I should point out that Mom taught home economics in another town and that she sewed most of my sister's and my clothing. And it sure didn't look difficult.
Much pondering at the fabric store later, I'd chosen cloth in my favorite color - a dark, rich purple - with a nubby weave. The pattern picture showed a slim, straight shift with long slender arms and a square neck. The promise "Easy! Make it Tonight!" screaming across the top led me to say, "Maybe I should pick out the stuff for several outfits right away and save us the trouble of coming back in a couple of days."
"Finish this one, and then we'll have the fun of returning," Mom said craftily.
In home-ec class ... well, to understate a bit, things did not go well.
Pinning the pattern pieces on the fabric turned out to be quite tricky, since the material would not lie flat no matter what I did. I spent several class periods just attempting to quell it into a submissive state. And when I finally got to the actual pinning, I ripped the delicate tissue of the pattern pieces and jabbed myself repeatedly.
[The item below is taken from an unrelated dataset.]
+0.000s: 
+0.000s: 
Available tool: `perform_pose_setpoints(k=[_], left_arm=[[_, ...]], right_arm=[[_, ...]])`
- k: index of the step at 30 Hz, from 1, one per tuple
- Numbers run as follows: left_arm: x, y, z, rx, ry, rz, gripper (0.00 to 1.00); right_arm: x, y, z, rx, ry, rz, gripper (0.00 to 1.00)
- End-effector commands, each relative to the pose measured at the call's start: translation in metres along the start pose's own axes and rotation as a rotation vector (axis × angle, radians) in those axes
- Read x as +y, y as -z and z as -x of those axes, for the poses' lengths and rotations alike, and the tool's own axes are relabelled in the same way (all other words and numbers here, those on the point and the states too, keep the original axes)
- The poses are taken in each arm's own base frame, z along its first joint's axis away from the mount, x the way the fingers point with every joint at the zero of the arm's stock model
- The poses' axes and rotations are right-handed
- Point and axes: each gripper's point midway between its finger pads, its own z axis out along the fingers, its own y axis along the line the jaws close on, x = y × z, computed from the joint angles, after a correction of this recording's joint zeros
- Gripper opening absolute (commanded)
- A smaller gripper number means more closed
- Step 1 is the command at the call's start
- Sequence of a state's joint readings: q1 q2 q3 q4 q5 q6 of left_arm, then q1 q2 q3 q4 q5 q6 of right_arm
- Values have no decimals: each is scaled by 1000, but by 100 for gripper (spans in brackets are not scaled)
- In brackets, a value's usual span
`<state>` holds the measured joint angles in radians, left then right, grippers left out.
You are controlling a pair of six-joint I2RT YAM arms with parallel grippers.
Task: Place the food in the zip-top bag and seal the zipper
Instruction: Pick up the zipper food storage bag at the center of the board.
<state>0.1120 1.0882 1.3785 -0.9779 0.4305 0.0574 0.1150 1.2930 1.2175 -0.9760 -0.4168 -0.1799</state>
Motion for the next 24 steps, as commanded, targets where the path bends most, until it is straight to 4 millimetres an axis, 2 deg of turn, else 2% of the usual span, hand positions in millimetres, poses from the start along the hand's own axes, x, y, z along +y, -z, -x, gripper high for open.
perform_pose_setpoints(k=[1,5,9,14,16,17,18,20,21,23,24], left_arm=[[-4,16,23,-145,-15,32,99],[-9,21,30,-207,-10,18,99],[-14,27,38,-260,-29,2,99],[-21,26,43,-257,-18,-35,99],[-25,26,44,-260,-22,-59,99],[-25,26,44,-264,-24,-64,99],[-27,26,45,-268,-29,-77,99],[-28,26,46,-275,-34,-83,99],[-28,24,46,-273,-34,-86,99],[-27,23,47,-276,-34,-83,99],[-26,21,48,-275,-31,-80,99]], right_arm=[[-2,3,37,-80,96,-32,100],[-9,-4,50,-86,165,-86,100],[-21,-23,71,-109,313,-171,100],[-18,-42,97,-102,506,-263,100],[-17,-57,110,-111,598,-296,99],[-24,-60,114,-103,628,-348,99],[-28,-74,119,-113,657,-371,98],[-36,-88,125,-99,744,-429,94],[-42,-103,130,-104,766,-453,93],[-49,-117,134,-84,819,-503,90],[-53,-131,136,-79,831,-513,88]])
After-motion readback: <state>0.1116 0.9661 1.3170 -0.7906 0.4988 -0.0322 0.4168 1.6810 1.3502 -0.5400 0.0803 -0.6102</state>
"This can't be right," I told Mrs. HomeEc Teacher. "They must have given me too many pattern pieces. They don't all fit on the material."
"You just have to keep arranging them," she said. "They'll fit." She scowled at the fabric. "The blood spots will come out if you soak them, I hope."
THERE followed a week or three of pinning, calling the teacher over, watching her frown and shake her head, and unpinning. Then beginning the frustrating cycle again.
Around the fourth week, Mom developed an annoying habit of asking about my project. "Are you ready to go down and get the stuff for the next one?"
The next one! I tried not to shudder at the thought. The dress was already assuming mythic proportions in my life. When I closed my eyes, I saw nubby purple on the inside of my eyelids. At night I dreamed of impossible quests I should never have begun.
In home-ec class, where I seemed to be permanently stuck in some kind of a pinning and repinning and re-repinning twilight zone, the other girls began triumphantly displaying their completed creations. I was happy for them. Kind of.
My teacher must have had a weak moment or abandoned all reason the day I called her over, for about the 9,000th time, to approve my lumpy pinning job. She muttered something about me getting through the entire year without even touching the sewing machine, rolled her eyes, and sighed.
"OK, cut 'er out," she said in a voice underwhelmed with enthusiasm.